The 2023 Beers Criteria list of psychiatric medications to avoid or use with caution in adults 65 and older, why, and safer alternatives.

The main Beers-listed psychiatric medications

Drug or class Beers recommendation Reason Safer alternatives Notes
Tertiary TCAs (amitriptyline, imipramine, doxepin above 6 mg, clomipramine) Avoid High anticholinergic, sedation, orthostatic hypotension SSRIs (sertraline, escitalopram), mirtazapine, SNRIs Doxepin at 3 to 6 mg for insomnia is an exception
Secondary TCAs (nortriptyline, desipramine) Use with caution Less anticholinergic but still orthostatic and cardiac Same as above Occasionally appropriate for neuropathic pain or refractory depression
Paroxetine Avoid Most anticholinergic SSRI, sedation, discontinuation syndrome Sertraline, escitalopram Common source of preventable delirium
Benzodiazepines (all) Avoid Falls, fractures, cognitive decline, delirium, dependence CBT-I for anxiety/insomnia; SSRIs for anxiety; melatonin for sleep If unavoidable, use lowest dose of LOT-class (lorazepam, oxazepam) short-term
Z-drugs (zolpidem, zaleplon, eszopiclone) Avoid Complex sleep behaviors, falls, cognitive effects CBT-I first; ramelteon, low-dose doxepin, low-dose trazodone The "safer benzo" framing didn't hold up
Antipsychotics for BPSD in dementia Avoid unless nonpharmacologic approaches fail or patient is a danger to self/others Boxed mortality warning, stroke risk, EPS, sedation Nonpharmacologic first: pain, constipation, environment, caregiver approach Brexpiprazole is FDA-approved for Alzheimer agitation with clear limits
First-generation antihistamines (diphenhydramine, chlorpheniramine, hydroxyzine) Avoid Strong anticholinergic, sedation, delirium Second-gen antihistamines for allergy; sleep hygiene; low-dose doxepin Hydroxyzine still widely used but should be rare, short-course, and clearly documented
First-generation antipsychotics (haloperidol, chlorpromazine, perphenazine) chronically Avoid EPS, tardive dyskinesia, mortality signal Second-gen antipsychotics if antipsychotic is truly needed Short-course haloperidol for delirium isn't the same conversation
Meperidine Avoid Neurotoxic metabolite (normeperidine) accumulates Other opioids as needed Not psychiatric per se but shows up in mixed lists
Barbiturates (phenobarbital, butalbital) Avoid High dependence, sedation, overdose risk Any modern anticonvulsant Butalbital-containing headache products still trip this up
Chlordiazepoxide Avoid Long half-life, active metabolites, falls Lorazepam-based protocols for withdrawal in older adults Historically first-line for alcohol withdrawal, not anymore in geriatric patients
Diazepam Avoid Long half-life, accumulation Same as chlordiazepoxide
Muscle relaxants (cyclobenzaprine, methocarbamol, carisoprodol) Avoid Anticholinergic, sedation, questionable efficacy Physical therapy, topical agents, acetaminophen Cyclobenzaprine is essentially a TCA structurally

Why paroxetine keeps showing up on this list

Among SSRIs, paroxetine has the strongest anticholinergic activity, a shorter half-life that produces prominent discontinuation syndrome, and sedation that compounds fall risk. It's also a strong CYP2D6 inhibitor, which matters more in older adults on polypharmacy. When you see a 78-year-old on paroxetine, atenolol, and oxybutynin, you've got three overlapping problems.

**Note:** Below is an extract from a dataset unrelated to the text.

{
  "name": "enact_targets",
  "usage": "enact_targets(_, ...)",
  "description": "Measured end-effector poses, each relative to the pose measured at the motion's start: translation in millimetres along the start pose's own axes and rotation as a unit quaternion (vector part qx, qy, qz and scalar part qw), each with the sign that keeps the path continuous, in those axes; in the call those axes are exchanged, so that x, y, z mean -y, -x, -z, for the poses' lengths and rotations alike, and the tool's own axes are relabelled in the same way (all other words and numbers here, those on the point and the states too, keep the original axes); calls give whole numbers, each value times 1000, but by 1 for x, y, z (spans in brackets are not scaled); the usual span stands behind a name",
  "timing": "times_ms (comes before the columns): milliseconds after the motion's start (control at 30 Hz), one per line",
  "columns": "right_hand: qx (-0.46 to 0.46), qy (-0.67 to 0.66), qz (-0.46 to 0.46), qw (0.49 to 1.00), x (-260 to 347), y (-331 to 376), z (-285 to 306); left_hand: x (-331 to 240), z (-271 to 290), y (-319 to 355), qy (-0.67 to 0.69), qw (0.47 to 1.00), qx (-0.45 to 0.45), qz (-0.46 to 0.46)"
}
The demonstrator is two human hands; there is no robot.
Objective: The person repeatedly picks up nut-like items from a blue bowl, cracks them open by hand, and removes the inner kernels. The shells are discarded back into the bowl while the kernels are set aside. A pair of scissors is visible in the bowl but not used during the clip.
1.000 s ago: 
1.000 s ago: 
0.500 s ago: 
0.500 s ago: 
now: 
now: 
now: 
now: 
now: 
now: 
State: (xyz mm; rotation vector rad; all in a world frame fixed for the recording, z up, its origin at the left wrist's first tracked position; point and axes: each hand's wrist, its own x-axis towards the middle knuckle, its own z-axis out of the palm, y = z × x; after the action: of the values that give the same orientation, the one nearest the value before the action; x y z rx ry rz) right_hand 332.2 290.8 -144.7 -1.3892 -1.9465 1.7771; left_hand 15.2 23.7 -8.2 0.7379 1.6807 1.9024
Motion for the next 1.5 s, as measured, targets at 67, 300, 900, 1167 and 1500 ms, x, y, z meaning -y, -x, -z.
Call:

Sertraline is the usual first-line SSRI in older adults. It's clean on drug interactions, well tolerated, and has the most safety data in geriatric depression trials. Escitalopram is fine, though watch QT prolongation in patients on other QT-prolonging drugs, and the max dose is 10 mg after age 60 per FDA labeling.

Benzodiazepines: the exceptions people ask about

Beers says avoid all benzos. In practice, there are a handful of situations where a benzo in an older adult is defensible:

  1. Alcohol withdrawal. Short-course lorazepam (glucuronidated, no active metabolites) with a clear taper.
  2. Status epilepticus, acute agitation with clear danger. Emergency use, not chronic.
  3. REM sleep behavior disorder. Low-dose clonazepam is standard, though melatonin is often tried first now.
  4. Long-standing use on a patient nobody wants to destabilize. A 78-year-old on 0.5 mg alprazolam nightly for 20 years might not be a good taper candidate. The judgment call is real, and there's evidence that abrupt discontinuation causes as much harm as continuation in some patients.

What's not defensible: starting a benzo for generalized anxiety or insomnia in an older adult who hasn't tried CBT, an SSRI, or basic sleep hygiene. The number needed to harm on falls, fractures, and MVAs is small.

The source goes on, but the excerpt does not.